Conrad's Time Machine
Page 2
We moved in that day. Oh, it was a fourth-floor walkup and the six-foot ceilings were—for me—an absolute pain, but it was cheap and that was the deciding factor. None of us had a family to fall back on for money.
I guess we did have something in common. We were all orphans.
Ian pulled a straight four point and had no difficulty in keeping his church scholarship. Hasenpfeffer had this talent for pulling dollars out of all sorts of organizations. But I was only an average student and I wasn't much good at filling out forms and begging.

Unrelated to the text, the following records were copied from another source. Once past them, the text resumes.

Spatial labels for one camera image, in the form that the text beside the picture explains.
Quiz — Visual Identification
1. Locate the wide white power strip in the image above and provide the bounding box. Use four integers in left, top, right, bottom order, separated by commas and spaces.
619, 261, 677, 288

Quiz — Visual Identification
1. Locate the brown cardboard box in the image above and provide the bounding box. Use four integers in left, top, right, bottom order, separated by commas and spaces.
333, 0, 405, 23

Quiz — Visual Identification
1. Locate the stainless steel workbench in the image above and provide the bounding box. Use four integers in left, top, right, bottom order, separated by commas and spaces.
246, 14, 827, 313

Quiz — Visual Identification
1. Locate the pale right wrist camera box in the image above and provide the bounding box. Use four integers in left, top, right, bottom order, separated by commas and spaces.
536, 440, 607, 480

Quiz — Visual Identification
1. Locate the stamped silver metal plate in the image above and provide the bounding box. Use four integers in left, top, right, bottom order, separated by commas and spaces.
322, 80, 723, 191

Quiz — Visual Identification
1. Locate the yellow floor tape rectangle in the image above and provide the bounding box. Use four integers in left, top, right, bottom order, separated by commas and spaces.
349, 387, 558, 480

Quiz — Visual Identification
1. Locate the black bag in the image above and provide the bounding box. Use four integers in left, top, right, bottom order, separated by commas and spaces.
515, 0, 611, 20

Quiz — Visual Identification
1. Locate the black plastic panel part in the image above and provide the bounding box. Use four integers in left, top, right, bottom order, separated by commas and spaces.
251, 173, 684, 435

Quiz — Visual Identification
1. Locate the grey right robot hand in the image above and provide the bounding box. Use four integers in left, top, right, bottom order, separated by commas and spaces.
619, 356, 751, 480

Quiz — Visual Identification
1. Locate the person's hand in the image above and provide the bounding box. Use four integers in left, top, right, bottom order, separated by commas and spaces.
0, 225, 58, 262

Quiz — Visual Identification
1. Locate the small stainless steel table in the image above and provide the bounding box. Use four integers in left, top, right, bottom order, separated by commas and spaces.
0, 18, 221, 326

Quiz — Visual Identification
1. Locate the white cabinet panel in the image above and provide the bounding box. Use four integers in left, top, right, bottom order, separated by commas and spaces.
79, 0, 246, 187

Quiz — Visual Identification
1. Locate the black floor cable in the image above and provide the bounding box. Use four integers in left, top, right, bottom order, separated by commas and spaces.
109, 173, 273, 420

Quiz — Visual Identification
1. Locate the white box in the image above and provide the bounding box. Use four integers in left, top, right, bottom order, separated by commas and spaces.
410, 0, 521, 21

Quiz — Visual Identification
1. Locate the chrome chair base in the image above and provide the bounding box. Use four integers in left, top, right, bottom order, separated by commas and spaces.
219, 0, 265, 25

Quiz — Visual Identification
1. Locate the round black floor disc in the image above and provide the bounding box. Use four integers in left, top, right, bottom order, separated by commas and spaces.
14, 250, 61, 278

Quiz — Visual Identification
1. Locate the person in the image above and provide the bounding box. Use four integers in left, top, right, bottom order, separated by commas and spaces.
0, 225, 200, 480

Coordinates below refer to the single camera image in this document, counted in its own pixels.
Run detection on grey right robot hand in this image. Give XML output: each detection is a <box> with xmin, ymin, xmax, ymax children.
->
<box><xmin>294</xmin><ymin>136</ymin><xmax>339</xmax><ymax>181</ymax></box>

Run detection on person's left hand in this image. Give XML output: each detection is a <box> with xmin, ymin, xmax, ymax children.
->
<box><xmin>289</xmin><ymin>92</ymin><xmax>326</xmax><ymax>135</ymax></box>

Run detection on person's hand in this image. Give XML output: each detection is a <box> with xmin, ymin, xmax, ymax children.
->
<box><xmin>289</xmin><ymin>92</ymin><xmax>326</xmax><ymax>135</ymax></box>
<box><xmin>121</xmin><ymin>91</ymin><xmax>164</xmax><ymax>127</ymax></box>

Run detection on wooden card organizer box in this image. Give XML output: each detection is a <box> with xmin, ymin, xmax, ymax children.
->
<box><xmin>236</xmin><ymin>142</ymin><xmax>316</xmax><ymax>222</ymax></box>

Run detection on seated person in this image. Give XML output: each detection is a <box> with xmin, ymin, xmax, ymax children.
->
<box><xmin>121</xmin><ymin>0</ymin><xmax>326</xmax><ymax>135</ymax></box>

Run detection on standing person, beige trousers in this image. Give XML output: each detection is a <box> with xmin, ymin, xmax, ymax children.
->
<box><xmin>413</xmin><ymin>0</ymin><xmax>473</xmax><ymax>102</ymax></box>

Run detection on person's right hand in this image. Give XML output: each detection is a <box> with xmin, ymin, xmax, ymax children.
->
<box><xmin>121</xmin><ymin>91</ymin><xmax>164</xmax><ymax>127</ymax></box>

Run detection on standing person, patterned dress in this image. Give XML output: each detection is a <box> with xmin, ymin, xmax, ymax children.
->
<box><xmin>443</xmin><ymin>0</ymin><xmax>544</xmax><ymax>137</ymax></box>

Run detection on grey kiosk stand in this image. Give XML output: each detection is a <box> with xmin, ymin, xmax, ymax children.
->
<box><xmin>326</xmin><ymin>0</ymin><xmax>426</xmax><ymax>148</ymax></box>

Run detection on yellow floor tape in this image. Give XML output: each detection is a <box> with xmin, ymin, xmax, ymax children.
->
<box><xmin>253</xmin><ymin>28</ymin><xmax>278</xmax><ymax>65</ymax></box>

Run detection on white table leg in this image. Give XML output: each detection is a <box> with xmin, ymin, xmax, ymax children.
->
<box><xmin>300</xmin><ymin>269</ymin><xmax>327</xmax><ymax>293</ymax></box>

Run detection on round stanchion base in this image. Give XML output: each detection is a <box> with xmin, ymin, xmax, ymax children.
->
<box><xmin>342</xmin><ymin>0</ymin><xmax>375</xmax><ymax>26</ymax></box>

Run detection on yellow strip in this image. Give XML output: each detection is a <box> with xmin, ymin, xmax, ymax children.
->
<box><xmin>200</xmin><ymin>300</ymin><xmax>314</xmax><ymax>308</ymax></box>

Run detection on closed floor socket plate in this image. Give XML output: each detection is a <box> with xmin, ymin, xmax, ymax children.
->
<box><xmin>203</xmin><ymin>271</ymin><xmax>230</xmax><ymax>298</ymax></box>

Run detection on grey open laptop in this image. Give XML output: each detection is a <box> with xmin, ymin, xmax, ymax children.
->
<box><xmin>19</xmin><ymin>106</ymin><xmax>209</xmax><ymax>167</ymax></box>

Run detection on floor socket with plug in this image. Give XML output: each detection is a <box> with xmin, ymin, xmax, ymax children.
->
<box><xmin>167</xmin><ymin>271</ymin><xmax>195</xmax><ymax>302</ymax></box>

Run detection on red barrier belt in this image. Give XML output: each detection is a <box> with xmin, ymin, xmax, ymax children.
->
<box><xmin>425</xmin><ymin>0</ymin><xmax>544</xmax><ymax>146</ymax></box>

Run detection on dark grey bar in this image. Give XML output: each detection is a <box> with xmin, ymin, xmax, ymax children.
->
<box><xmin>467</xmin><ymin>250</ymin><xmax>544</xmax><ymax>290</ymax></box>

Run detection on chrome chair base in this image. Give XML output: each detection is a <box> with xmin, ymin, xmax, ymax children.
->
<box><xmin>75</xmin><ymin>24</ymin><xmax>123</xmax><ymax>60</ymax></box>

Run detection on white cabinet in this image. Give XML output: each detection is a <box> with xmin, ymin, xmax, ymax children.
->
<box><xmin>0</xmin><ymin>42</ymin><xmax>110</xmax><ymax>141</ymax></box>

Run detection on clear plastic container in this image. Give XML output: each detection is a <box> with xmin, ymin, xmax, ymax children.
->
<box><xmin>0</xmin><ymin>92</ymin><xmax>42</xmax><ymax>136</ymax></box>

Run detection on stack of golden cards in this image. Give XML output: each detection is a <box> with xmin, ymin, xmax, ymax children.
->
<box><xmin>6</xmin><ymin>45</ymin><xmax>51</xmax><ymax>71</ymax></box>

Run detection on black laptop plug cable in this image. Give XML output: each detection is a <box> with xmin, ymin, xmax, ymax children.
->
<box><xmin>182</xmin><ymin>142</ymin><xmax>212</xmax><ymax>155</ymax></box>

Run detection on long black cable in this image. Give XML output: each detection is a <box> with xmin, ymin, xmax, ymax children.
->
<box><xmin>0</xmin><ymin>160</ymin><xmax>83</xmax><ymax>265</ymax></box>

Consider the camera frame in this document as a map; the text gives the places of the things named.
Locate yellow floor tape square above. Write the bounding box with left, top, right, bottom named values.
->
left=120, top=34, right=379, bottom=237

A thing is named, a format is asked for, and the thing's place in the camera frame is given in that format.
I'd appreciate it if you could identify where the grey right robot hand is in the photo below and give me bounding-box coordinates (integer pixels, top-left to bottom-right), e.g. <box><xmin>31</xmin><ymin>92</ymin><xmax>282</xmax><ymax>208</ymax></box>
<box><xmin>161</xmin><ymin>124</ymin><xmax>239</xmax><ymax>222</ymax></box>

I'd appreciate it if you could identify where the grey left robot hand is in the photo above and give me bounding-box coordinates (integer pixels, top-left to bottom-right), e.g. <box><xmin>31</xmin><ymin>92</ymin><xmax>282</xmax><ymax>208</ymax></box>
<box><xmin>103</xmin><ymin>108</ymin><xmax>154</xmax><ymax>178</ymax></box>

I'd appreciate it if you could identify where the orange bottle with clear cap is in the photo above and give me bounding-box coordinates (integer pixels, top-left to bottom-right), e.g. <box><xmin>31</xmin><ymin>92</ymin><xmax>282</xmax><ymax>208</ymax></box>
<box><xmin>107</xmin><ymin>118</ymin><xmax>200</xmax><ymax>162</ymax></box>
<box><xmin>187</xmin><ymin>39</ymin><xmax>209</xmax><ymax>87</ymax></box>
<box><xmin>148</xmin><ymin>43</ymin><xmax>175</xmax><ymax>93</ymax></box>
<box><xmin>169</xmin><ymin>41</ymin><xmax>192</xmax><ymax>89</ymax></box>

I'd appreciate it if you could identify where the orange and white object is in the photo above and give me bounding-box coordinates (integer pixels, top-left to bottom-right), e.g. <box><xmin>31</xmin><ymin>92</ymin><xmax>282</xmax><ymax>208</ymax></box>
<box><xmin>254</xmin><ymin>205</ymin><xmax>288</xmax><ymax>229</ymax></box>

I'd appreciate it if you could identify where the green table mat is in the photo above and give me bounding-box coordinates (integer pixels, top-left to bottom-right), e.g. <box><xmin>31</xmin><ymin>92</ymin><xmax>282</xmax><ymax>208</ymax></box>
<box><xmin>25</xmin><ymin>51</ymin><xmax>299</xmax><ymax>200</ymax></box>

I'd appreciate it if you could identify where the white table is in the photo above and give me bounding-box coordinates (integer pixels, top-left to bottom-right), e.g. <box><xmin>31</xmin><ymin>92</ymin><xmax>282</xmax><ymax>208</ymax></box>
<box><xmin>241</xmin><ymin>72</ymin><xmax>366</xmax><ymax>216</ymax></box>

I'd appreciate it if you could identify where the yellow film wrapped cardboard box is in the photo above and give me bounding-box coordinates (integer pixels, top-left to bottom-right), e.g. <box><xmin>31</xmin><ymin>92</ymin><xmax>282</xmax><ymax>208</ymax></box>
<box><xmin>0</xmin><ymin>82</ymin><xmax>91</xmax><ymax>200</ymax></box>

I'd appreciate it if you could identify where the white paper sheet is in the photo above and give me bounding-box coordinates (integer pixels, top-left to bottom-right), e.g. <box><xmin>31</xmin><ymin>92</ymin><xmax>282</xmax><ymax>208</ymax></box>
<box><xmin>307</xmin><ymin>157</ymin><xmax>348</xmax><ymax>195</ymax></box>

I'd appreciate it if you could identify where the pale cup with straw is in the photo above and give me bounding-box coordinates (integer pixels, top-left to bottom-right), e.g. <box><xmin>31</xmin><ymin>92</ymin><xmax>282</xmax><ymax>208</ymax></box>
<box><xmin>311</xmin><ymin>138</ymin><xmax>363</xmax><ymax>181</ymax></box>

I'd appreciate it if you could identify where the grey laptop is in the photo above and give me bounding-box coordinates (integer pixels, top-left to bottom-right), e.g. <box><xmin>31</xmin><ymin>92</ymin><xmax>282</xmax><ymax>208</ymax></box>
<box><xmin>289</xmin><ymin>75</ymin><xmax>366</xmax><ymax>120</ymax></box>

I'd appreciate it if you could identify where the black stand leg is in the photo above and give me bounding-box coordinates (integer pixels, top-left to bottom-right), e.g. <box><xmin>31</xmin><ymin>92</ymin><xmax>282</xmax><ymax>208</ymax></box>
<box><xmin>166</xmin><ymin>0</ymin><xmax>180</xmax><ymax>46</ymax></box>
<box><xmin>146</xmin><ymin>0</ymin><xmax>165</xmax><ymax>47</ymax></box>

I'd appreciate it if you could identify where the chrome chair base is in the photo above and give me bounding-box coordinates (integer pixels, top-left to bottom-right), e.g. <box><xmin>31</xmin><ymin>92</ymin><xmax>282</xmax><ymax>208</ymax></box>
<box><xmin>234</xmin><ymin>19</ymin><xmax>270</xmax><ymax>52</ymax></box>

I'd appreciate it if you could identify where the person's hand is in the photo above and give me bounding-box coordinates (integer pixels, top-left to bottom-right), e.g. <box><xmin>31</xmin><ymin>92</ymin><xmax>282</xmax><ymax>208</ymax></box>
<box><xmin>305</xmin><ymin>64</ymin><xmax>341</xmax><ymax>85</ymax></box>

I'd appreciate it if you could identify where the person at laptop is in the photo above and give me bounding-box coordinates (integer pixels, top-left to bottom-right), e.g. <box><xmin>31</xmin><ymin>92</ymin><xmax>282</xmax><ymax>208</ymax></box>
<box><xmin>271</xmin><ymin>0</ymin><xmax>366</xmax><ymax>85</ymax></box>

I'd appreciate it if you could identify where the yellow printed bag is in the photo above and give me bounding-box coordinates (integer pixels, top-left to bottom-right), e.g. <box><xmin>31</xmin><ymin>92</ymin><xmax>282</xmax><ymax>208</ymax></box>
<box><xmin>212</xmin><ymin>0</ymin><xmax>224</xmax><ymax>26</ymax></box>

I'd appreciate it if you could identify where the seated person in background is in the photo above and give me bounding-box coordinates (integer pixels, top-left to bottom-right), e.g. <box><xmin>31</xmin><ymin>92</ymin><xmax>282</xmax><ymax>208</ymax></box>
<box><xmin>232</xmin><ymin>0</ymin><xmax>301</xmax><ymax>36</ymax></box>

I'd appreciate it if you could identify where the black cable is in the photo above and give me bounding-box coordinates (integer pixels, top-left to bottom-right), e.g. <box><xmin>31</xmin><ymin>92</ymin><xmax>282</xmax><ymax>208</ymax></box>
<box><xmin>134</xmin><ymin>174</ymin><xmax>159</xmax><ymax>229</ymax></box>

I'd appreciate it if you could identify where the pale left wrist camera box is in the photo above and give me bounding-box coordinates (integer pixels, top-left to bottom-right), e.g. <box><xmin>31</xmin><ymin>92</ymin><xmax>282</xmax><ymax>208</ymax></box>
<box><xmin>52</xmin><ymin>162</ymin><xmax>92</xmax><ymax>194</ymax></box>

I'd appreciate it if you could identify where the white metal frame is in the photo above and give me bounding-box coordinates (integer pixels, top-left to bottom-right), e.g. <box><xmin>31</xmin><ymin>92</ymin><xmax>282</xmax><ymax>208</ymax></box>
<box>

I'd used up a small inheritance by the end of my junior year, and joining the Air Farce seemed like a better shot than getting drafted into the Army. They put me through a year of electronics school and then had me spend three years pretending to fix computers under this mountain in Massachusetts. They'd never even let me ride on a military airplane. . . .
Towards sunset, looking up old friends seemed like a good idea, and my bike made a right turn into Rochester, a strange little town.
The locals claim that the engineer who laid out the street plan was drunk for eight weeks before he drew the first line, but I knew better. It takes large groups of people working earnestly together to do something that stupid.
The arithmetic average of the number of streets coming into an intersection is probably somewhere around four, but the modal number is three, with the next most likely number being five and after that seven. The whole town is like a quilt made by crazy old ladies out of random polygons. There's even one frightening crossroads called 'Twelve Points." No shit.
Right downtown, doubtless by accident, there are these two streets that cross at almost right angles, although one of them changes its name in the process. This oddity so astounded the locals that they built this big office structure there and called it "The Four Corners Building."
I passed it seven times trying to find Hasenpfeffer's address, and it was pretty late when I finally got there.
I recognized it right off when I saw it. It was exactly the sort of place he had to live in. It was an ancient clapboard mansion that had long ago been converted into housing for the perpetually poor class, students. It was painted barn red and had a yellow external staircase with fully eleven odd-angle turns in it that led up to the sixth-floor attic. I didn't have to read the mailboxes to know that Hasenpfeffer had to live on top. He was home, and—A Wonderment!—was actually alone, bereft of all female accompaniment.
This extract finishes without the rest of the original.